I had a job interview for a data science position. During the interview, I was asked what do I do to make sure the model is not overfitting. My first answer was to use cross-validation to assess the performance of the model. However, the interviewer said that even cross-validation cannot identify completely overfitting. Then I mentioned regularization, but the interviewer said that this could help to reduce overfitting (which I agree), but not to detect it. Are there other techniques that can be used to make sure a model is not overfitting?

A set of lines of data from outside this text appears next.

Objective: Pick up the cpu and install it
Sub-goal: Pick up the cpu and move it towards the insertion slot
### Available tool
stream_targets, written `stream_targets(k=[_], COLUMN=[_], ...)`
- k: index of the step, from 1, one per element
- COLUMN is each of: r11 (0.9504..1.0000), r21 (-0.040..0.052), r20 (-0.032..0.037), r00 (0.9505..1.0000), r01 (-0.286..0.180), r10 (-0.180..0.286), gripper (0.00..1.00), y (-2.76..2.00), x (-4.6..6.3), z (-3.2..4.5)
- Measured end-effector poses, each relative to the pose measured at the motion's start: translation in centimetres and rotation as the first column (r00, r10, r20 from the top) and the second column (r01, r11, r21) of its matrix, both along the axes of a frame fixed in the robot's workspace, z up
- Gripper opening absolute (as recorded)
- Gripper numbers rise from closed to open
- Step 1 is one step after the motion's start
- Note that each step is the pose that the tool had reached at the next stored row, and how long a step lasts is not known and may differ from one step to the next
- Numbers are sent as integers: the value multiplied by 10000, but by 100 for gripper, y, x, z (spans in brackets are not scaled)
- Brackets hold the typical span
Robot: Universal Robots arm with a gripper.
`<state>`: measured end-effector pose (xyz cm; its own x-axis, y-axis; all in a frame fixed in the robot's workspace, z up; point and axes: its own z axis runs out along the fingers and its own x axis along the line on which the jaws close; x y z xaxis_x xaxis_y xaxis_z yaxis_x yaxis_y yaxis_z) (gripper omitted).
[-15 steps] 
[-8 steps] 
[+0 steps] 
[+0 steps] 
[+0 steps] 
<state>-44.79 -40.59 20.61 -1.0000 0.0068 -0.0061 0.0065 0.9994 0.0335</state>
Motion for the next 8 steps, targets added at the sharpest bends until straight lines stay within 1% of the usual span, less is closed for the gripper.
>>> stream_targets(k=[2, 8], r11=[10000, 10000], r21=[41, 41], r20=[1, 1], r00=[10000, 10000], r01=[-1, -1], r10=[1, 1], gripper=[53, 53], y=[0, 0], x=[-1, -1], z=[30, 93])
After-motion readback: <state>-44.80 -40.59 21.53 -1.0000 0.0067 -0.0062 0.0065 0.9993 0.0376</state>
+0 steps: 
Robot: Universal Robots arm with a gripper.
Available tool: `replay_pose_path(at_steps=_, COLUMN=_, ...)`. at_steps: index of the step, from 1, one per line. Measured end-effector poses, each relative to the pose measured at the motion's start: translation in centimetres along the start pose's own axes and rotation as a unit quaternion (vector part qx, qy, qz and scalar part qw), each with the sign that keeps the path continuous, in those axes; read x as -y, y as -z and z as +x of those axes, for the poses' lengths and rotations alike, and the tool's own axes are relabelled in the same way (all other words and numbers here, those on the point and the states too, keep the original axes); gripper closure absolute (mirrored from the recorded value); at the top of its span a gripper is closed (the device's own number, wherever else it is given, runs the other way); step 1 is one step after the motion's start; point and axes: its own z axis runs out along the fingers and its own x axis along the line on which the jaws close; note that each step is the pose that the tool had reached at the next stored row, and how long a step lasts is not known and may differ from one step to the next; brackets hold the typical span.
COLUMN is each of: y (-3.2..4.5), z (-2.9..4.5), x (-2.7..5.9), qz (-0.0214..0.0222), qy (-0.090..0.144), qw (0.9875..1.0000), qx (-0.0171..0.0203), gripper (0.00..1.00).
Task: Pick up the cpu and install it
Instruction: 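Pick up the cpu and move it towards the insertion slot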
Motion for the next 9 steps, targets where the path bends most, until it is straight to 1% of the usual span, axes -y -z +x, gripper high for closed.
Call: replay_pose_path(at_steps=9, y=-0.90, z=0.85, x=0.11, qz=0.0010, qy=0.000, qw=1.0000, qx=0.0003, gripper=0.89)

I believe that when asking about over fitting the interviewer was looking for the "text book answer" while you went few steps after that.
A symptom of over fitting is that the classifier performance on the train set is better that the one on the test set. I refer to this answer as the "text book answer" since it is the common answer and an reasonable approximation.
Note that this answer has many open ends. For example, how much difference is overfitting?. Also, a difference in performance between the data sets is not necessarily due to overfitting. On the other hand, overfitting, won't necessarily result in a significant difference in the performance on the two datasets.
Cross validation is a technique to evaluate the performance of a learner (e.g., decision tree) on data it didn't see before. However, overfitting refers to a specific model (e.g., if "f1" then and not "f2" predict True). It will show you the tendency of the learner to overfit on this data but won't answer whether your specific model overfitted.
In order to overfitted the model will need complexity and that is were regularization helps. It bounds (or trades off) the complexity of the model. Note that another source of overfitting is the hypothesis set size (can be considered to be the number of possible models). Deciding in advance to use a restricted hypothesis set is another way to avoid overfitting.